Belligerent Bipedal Beaus
What's tall, angry, and walks on two legs? Only hominin males, apparently.
Wait, what? Yes:
"The results of this study are consistent with the hypothesis that our ancestors adopted bipedal posture so that males would be better at beating and killing each other when competing for females," says David Carrier, a biology professor who conducted the study.
"It also provides a functional explanation for why women find tall men attractive," Carrier adds. "Early in human evolution, an enhanced capacity to strike downward on an opponent may have given tall males a greater capacity to compete for mates and to defend their resources and offspring. If this were true, females who chose to mate with tall males would have had greater fitness for survival."
A cursory read of the PLoS article shows that Carrier seems to have used neutral language while talking about the "subjects" and "mammals." And yet in the ScienceDaily report, Carrier doesn't pull any punches and specifically relates his findings to males, through the proxy of male-male competition among primates for mates and therefore sexual selection.

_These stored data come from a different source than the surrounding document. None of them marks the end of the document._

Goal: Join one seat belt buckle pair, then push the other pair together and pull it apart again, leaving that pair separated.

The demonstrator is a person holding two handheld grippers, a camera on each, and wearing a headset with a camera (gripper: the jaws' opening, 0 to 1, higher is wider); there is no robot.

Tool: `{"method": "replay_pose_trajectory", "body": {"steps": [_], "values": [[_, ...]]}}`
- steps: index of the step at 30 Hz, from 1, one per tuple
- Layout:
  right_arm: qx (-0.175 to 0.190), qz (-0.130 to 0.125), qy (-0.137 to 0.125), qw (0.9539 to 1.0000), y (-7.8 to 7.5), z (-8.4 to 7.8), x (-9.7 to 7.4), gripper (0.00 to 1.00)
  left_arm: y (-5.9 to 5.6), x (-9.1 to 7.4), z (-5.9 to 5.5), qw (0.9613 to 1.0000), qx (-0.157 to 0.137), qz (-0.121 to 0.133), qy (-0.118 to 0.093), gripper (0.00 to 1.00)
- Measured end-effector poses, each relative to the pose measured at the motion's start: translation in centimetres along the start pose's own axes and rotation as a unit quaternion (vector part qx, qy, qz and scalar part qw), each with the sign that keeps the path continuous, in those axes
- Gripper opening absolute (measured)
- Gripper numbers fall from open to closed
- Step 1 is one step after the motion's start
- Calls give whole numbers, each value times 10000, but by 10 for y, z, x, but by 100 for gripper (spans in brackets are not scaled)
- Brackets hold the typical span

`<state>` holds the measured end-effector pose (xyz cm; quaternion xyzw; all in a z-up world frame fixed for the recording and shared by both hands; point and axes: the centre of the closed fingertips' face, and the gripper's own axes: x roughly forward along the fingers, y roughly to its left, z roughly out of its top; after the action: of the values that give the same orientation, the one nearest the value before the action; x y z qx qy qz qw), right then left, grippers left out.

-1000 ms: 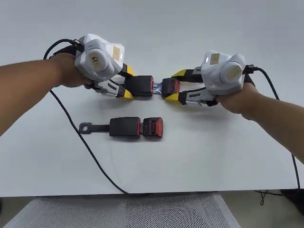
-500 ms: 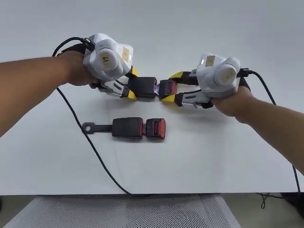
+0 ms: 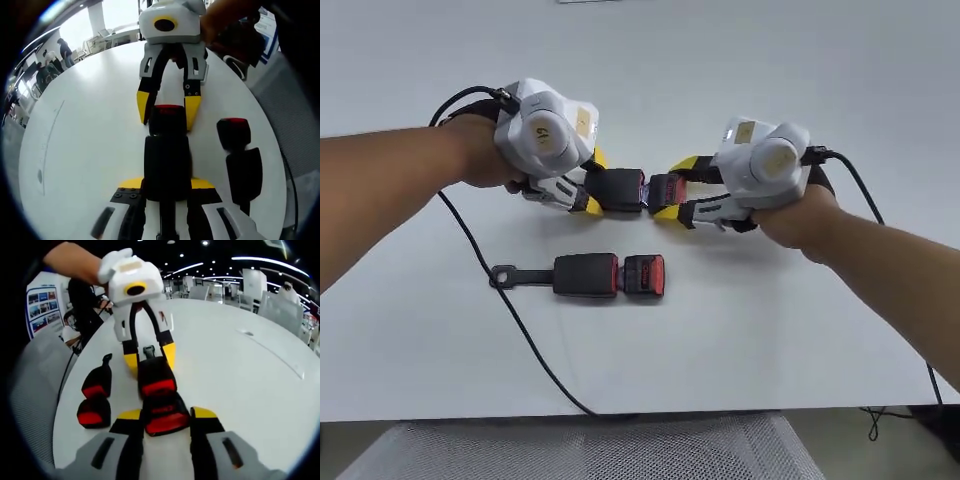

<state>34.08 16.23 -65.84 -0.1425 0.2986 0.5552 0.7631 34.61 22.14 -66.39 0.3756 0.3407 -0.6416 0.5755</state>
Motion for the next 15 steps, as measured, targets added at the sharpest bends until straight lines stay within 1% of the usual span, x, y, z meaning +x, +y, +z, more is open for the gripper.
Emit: {"method": "replay_pose_trajectory", "body": {"steps": [6, 15], "values": [[-11, -17, 101, 9999, 0, 1, 1, 35, 0, 0, 0, 10000, -9, 0, 16, 32], [-21, -44, 123, 9999, -1, 2, 3, 35, 0, 0, 1, 10000, 4, -15, 39, 32]]}}
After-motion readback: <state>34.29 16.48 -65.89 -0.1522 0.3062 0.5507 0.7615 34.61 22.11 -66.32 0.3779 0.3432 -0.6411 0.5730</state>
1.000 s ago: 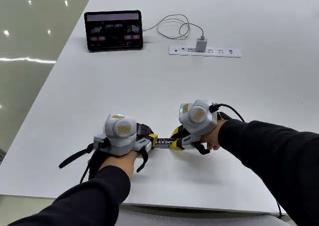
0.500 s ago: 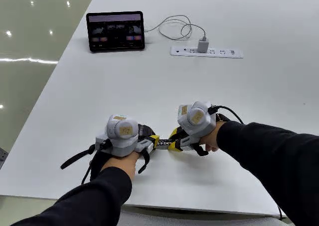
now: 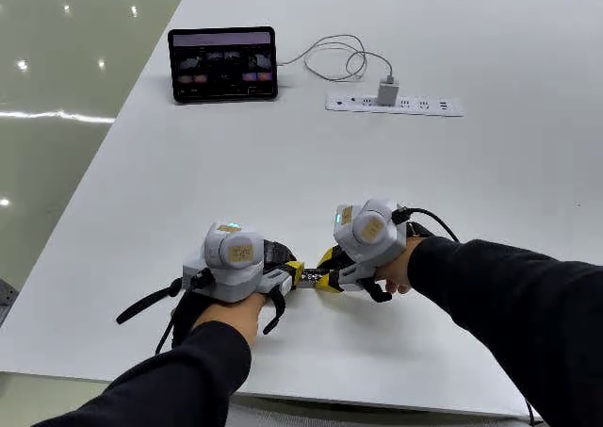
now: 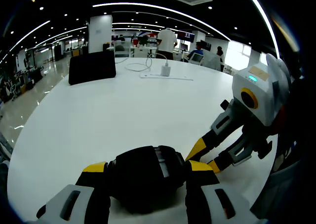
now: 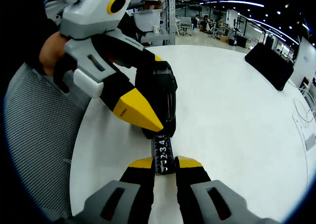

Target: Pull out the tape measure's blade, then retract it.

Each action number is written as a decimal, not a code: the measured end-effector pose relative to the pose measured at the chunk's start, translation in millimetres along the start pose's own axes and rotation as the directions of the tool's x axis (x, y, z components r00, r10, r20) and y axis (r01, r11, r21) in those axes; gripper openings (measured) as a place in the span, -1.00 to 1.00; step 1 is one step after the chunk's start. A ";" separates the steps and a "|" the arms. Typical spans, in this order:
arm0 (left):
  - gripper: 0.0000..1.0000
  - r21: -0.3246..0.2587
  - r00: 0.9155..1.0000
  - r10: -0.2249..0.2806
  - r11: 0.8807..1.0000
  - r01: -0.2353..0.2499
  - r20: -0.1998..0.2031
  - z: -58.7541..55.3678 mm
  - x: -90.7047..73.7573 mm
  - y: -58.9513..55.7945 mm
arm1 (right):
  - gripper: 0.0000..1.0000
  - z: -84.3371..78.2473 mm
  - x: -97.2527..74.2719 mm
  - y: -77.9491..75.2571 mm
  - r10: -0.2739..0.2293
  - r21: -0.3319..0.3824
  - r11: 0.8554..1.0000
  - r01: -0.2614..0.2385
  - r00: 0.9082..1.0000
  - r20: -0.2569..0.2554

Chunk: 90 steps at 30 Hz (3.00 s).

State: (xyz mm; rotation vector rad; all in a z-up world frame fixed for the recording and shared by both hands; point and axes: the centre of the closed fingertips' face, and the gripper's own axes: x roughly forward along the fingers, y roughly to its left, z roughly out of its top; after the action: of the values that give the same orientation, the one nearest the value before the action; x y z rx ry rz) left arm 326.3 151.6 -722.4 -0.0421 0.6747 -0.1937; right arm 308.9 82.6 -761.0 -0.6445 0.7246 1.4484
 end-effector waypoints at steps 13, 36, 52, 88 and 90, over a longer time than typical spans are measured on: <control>0.15 -0.017 1.000 0.003 1.000 -0.003 -0.001 -0.4 0.1 -0.1 | -0.77 -8.4 -7.6 -2.6 -0.018 -0.042 0.999 0.019 1.000 0.019; 0.13 -0.041 1.000 -0.021 0.999 0.021 -0.007 -0.9 -0.8 0.9 | -0.80 3.4 1.3 0.3 -0.019 -0.017 1.000 0.019 0.999 0.035; 0.13 -0.050 0.999 -0.036 0.998 0.036 -0.009 -0.7 -1.7 1.1 | -0.80 15.4 10.2 2.5 -0.007 -0.026 1.000 0.008 0.999 0.044; 0.19 -0.098 0.995 -0.101 0.990 0.099 -0.015 -2.5 -1.5 0.8 | -0.77 20.5 15.9 3.5 -0.033 -0.029 0.999 0.034 0.999 0.035; 0.19 -0.111 0.993 -0.113 0.988 0.109 -0.027 -3.6 -1.2 1.5 | -0.76 20.0 15.8 3.1 -0.042 -0.029 0.999 0.043 0.999 0.035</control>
State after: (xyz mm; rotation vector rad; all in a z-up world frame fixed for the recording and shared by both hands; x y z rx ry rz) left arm 323.3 153.4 -724.7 -0.1821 0.7166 -0.2648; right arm 306.6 108.2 -760.2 -0.6530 0.6601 1.4304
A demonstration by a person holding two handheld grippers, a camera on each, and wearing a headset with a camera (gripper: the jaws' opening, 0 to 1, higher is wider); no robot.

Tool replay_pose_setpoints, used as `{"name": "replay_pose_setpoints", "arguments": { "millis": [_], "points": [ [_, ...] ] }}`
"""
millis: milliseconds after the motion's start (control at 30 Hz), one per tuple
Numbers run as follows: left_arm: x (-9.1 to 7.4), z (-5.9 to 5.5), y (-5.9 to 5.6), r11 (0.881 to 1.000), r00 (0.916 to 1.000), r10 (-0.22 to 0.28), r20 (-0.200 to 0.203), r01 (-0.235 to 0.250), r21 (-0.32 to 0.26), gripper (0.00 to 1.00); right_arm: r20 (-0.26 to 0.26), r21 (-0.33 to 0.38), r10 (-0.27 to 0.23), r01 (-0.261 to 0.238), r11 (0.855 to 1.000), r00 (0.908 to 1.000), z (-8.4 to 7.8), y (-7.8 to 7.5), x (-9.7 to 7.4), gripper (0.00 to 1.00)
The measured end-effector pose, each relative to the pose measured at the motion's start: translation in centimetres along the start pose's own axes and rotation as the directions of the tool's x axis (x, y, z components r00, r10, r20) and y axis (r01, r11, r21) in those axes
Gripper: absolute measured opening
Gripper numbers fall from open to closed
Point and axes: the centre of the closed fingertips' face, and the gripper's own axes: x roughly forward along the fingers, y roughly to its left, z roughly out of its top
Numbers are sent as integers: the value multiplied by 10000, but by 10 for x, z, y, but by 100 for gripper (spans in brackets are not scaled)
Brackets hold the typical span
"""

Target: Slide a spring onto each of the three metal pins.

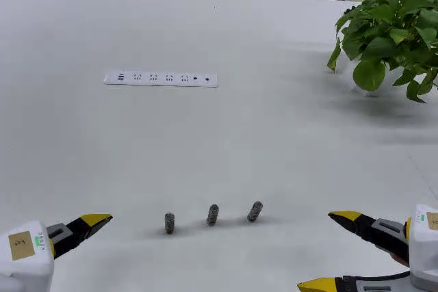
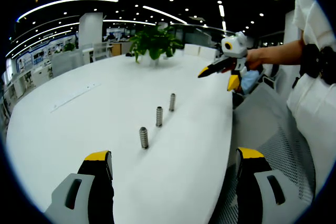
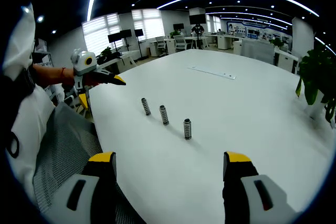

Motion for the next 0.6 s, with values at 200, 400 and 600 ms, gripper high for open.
{"name": "replay_pose_setpoints", "arguments": {
  "millis": [200,400,600],
  "points": [
    [2,2,-2,10000,10000,-47,-19,47,11,99,-18,14,26,-26,10000,10000,0,1,1,85],
    [3,4,-4,10000,10000,-66,-24,66,9,99,-25,22,47,-47,10000,10000,-1,0,1,85],
    [4,4,-5,10000,10000,-88,-37,88,36,99,-9,-4,104,-104,9999,9999,0,1,1,85]
  ]
}}
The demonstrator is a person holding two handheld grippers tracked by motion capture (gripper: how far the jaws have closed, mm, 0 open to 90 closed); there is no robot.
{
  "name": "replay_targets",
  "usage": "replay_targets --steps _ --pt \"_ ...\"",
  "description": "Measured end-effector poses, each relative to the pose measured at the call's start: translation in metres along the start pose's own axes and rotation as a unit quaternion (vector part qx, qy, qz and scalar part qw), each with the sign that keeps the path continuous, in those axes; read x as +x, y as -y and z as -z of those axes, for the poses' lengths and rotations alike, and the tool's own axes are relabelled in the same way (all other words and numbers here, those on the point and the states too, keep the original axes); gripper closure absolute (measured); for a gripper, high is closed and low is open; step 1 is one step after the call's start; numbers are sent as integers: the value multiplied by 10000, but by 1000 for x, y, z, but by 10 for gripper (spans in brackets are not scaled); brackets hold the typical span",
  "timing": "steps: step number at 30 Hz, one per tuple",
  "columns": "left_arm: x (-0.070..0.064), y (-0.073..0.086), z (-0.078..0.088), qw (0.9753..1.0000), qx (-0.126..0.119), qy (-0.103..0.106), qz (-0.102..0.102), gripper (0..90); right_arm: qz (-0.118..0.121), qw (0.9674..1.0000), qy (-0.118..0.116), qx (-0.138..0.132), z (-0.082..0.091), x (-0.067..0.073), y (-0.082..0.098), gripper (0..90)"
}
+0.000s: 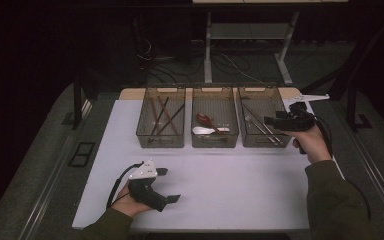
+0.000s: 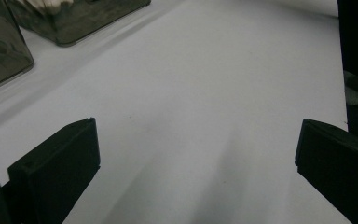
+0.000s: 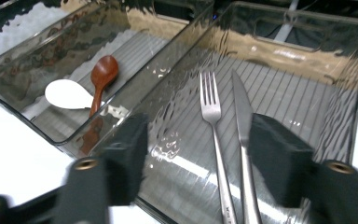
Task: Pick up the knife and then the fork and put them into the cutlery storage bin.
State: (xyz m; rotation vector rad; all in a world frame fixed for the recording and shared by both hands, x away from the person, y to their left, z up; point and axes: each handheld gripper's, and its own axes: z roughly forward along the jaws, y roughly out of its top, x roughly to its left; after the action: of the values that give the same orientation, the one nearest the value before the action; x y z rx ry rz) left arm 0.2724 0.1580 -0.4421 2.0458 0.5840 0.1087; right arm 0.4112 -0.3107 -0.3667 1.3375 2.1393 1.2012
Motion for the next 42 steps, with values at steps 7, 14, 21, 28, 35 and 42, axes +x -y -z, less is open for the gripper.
replay_targets --steps 7,14,21,28,35,42 --pt "1 0 1 10000 -13 -16 12 0 224 9996 -146 -101 13 20 13 223" --pt "1 0 0 10000 -24 -18 28 0 522 9974 -448 -228 25 42 31 188" --pt "1 0 1 10000 -29 -22 40 0 733 9950 -542 -400 35 55 54 187" --pt "2 0 2 10000 -25 -30 43 0 732 9932 -697 -585 44 62 78 187" --pt "2 0 2 10000 -42 -28 53 0 709 9938 -729 -451 42 66 103 187" --pt "4 1 3 9999 -68 -32 76 0 807 9927 -841 -298 44 78 123 181"
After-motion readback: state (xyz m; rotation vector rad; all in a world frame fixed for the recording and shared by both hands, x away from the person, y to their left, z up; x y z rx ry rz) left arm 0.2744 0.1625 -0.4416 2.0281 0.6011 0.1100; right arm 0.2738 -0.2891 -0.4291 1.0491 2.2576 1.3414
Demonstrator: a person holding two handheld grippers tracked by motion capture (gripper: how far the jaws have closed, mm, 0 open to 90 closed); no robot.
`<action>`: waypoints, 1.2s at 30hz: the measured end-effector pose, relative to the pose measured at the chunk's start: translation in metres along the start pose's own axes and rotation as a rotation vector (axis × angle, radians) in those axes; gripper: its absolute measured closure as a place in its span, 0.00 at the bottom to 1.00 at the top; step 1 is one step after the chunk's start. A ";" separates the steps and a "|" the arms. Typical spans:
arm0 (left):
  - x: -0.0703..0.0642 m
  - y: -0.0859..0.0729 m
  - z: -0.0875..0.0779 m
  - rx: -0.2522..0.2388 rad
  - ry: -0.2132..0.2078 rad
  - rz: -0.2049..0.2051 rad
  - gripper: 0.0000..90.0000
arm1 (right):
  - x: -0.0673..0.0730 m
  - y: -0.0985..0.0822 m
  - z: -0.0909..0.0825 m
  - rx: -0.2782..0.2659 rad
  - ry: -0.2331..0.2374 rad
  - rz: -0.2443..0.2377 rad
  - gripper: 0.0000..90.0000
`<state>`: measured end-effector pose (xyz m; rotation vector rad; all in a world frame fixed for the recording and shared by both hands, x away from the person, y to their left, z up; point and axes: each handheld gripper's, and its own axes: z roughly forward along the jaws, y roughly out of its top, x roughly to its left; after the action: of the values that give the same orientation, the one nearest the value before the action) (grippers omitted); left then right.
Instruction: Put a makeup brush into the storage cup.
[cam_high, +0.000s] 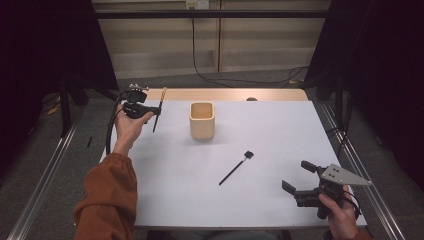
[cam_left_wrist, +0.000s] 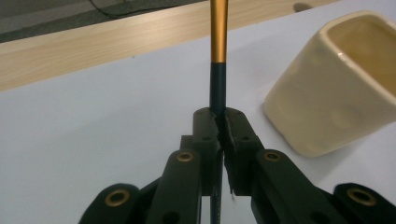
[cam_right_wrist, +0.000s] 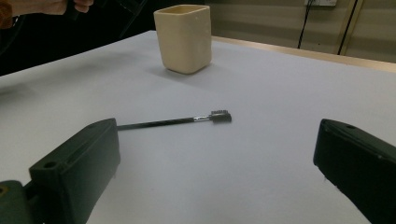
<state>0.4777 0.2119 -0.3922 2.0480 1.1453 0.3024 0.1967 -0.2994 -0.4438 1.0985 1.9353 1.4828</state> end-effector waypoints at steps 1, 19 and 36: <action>-0.001 -0.001 -0.001 -0.015 0.006 0.002 0.94 | 0.000 0.000 0.000 0.000 0.000 0.000 0.00; -0.011 -0.013 -0.017 -0.261 0.007 -0.021 0.94 | 0.001 0.000 0.000 -0.001 0.001 -0.001 0.00; -0.027 -0.009 -0.029 -0.371 -0.040 0.013 0.94 | 0.002 0.001 -0.001 -0.021 0.004 0.009 0.00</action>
<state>0.4406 0.2074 -0.3747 1.7277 0.9702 0.4434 0.1957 -0.2982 -0.4423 1.0970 1.9155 1.5073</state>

I'm not a palaeoanthropologist, so this isn't my particular specialty, but when I teach about theories for bipedal development, I am always cautious in reporting those that are sex-specific. For example, Owen Lovejoy's "male provisioning" hypothesis says that males evolved bipedal tendencies to bring food back (in their arms) to their mates, and this also led to pair-bonding (or "monogamy"). I guess the anatomical changes associated with bipedalism would then be passed on through a non-bipedal mother to her children? Perhaps it's my failure to fully understand the tenets of sexual selection, but the assumption that females were just sitting around waiting for males to bring them food and not evolving is sexist and ridiculous. (Not to mention, hominins likely weren't monogamous.)
Similarly, this new study assumes that males were fighting for resources (food, mates, etc.) but that females were not. They were therefore reliant on males to protect them (just as Lovejoy's females were reliant on males to feed them). And yet evidence from primates shows that pair-bonded gibbons defend their territory - male and female, young and old.
Sure, I will buy that it's easier to punch someone in the face if you're standing on two legs rather than on four. That's kind of a no-brainer. But positing that males were the active evolvers and females were the passive recipients of evolution is androcentric at best. What's worse is that this kind of research is generally taken by the mass media and pseudo-scientists as proof of long-held assumptions about human nature and gender relations.
As I've written about before, anthropologists are calling into question our ideas about violence and fighting in the past, especially the role of women in those altercations. Palaeoanthropologists need to question this new theory too (as it's a scientific duty to do so), specifically tackling where the females are and what evolutionary pressures would have caused them to evolve bipedal tendencies. A theory that only makes sense for one sex is not robust, in my mind.
Thanks to a suggestion by John Hawks, my summer reading list just grew to include "Women in Human Evolution" by Lori Hager. I'm looking forward to reading up on the gender bias in human evolution (and wondering if there's anything I can do through my teaching to correct it, at least in the minds of my undergraduates). The book was published in 1997, though, so I'm hoping that someone will write an update to cover the changes in biological anthropology that have happened in the last 15 years.
Blogging about tall, pugilistic men who helped me evolve has made me hungry. Maybe one of them will provision me with something tasty for lunch.
Carrier DR (2011). The advantage of standing up to fight and the evolution of habitual bipedalism in hominins. PloS one, 6 (5) PMID: 21611167

Comments
I do believe that the ability to fight was an added bonus to bipedalism, but I'm thinking of more weapon-based fighting with hands grasping tools as weapons. Fist fighting would be relatively ineffective and probably wouldn't drive the evolution of any traits.